- Other names: WOMBO.ai W.ai WOMBO.I
- Developers: Akshat Jagga, Angad Arneja, Ben-Zion Benkhin, Paul Pavel, Parshant Loungani, Vivek Bhakta
- Release: February 2021; 5 years ago
- Operating system: Android, iOS
- Type: Deepfake
- Website: wombo.ai w.ai

= Wombo =

Canadian lip-syncing deepfake creation app for mobile devices

Wombo (stylized as WOMBO) is a Canadian tech startup centered around AI. Their flagship product is an app titled Dream, released in 2021, that has features such as using a provided selfie to create a deepfake of a person, text to image generation, and more.

== Company ==
Wombo was founded by Ben-Zion Benkhin. Based in Toronto, the company produces generative AJ entertainment apps which have surpassed more than 200 million downloads as of 2024.

In March 2021, Wombo launched its first app, also called Wombo, which generated lip-sync videos from user selfies. The company also launched a text-to-image generator app called Wombo Dream in October 2021. In 2023, the company shut down its original app due to copyright issues, and they launched Wombo Meme, a tool for creating memes from selfies.

== WOMBO Dream ==
Dream is an image and video generation app powered by Stable Diffusion. It can be used to create images from text using a variety of style presets. It can also generate a deepfake using 5-10 images of source material.

The app includes a premium tier, which gives users priority processing time and no in-app ads.

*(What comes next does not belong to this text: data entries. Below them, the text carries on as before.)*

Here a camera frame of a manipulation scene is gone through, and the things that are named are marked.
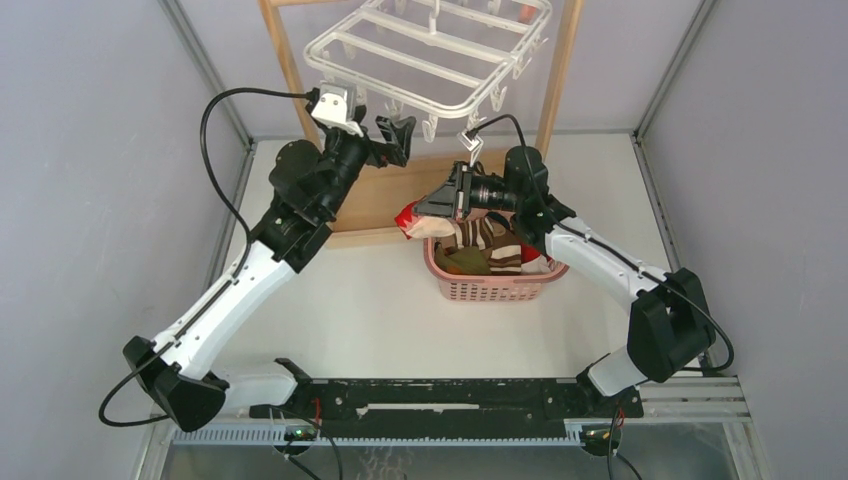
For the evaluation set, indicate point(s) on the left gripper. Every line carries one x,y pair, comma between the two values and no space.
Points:
394,153

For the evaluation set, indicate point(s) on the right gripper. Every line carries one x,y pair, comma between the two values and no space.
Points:
453,198

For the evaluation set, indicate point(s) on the red sock with face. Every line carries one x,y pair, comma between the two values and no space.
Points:
414,226

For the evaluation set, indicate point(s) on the olive orange striped sock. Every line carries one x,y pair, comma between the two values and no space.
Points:
468,261

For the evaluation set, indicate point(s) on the brown white striped sock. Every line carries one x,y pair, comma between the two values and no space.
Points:
492,235

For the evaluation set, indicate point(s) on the white plastic clip hanger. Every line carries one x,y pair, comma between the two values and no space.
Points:
447,60

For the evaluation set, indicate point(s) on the red santa sock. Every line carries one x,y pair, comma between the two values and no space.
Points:
529,254

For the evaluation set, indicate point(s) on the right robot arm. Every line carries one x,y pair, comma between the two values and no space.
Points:
669,324

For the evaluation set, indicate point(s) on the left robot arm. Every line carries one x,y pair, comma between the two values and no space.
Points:
310,185

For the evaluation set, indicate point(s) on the wooden hanger stand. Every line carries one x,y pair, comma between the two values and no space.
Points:
378,193

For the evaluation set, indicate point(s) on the pink laundry basket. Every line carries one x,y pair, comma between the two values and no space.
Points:
491,288

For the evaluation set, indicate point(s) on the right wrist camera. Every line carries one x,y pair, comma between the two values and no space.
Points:
473,143

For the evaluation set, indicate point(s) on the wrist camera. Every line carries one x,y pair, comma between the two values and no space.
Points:
473,143
337,107

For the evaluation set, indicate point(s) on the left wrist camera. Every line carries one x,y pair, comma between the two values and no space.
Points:
337,107

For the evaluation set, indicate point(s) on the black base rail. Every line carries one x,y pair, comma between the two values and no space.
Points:
449,409

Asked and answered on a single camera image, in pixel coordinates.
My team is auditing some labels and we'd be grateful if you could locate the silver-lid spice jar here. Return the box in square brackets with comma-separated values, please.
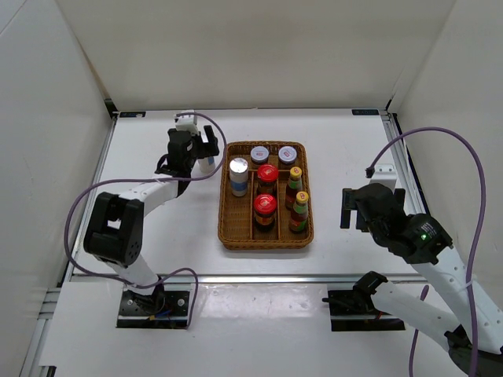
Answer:
[229, 157, 248, 197]
[198, 156, 215, 174]

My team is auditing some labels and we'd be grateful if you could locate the white-lid paste jar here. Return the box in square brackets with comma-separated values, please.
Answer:
[278, 145, 297, 170]
[250, 145, 270, 170]

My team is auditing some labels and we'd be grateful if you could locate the yellow-cap sauce bottle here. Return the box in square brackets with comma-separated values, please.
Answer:
[285, 167, 303, 210]
[288, 191, 309, 232]

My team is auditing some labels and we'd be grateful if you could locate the red-lid sauce jar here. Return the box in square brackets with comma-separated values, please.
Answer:
[253, 193, 277, 232]
[256, 163, 279, 196]

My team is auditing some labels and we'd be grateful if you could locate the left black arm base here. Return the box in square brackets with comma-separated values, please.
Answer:
[116, 284, 199, 330]

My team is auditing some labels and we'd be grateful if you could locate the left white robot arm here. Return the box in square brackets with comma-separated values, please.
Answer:
[83, 125, 219, 314]

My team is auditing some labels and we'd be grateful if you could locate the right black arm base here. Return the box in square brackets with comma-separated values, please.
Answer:
[322, 290, 406, 332]

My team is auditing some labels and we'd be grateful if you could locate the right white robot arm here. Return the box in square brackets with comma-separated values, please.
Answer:
[340, 183, 502, 376]

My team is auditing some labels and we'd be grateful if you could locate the left dark table label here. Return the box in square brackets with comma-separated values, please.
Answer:
[119, 112, 146, 119]

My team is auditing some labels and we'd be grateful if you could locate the dark table label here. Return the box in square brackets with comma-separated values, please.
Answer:
[119, 112, 146, 119]
[351, 109, 380, 116]

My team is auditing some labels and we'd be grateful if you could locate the brown wicker divided basket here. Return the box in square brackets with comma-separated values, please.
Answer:
[218, 141, 314, 251]

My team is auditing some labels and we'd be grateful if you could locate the right dark table label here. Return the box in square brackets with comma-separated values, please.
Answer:
[351, 109, 380, 116]

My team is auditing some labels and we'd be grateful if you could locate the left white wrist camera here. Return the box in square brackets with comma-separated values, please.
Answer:
[174, 110, 200, 135]

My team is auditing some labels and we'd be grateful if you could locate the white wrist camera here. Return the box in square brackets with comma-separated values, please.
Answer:
[365, 163, 398, 191]
[174, 110, 200, 135]

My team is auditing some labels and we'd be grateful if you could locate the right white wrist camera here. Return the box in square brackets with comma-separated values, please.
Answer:
[365, 163, 398, 191]

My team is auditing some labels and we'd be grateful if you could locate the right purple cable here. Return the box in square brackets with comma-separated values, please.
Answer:
[365, 126, 487, 377]

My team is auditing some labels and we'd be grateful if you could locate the purple cable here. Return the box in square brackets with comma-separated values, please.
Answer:
[365, 126, 487, 377]
[64, 112, 228, 330]

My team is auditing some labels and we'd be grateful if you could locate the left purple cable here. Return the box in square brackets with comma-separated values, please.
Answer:
[64, 112, 228, 330]

Wombo processes images in the cloud. CEO Ben-Zion Benkhin says that all user data is deleted after 24 hours.

=== Development ===
Dream was developed in Canada and launched in February 2021 after a beta period in January. Wombo CEO Ben-Zion Benkhin says he got the idea for the app in August 2020. The app is available on both the App Store and Google Play Store.

=== Reception ===
Within its first three weeks of release, the app was downloaded over 20 million times, and over 100 million clips were created using the app. The sudden boom in deepfake technology has been described as "a cultural tipping point we aren't ready for", as it is now possible to create a deepfake from any picture off social media in a very short amount of time.

== WOMBO Me ==
Wombo Me is an avatar app that transforms a single selfie style photo into multiple life like images. It offers a range of avatar packs from professional headshots to imaginative renditions. This AI software from Wombo was designed more for fun, social sharing and personalization. The software's approach distinguishes it from other avatar apps that require multiple selfie style photos to generate images.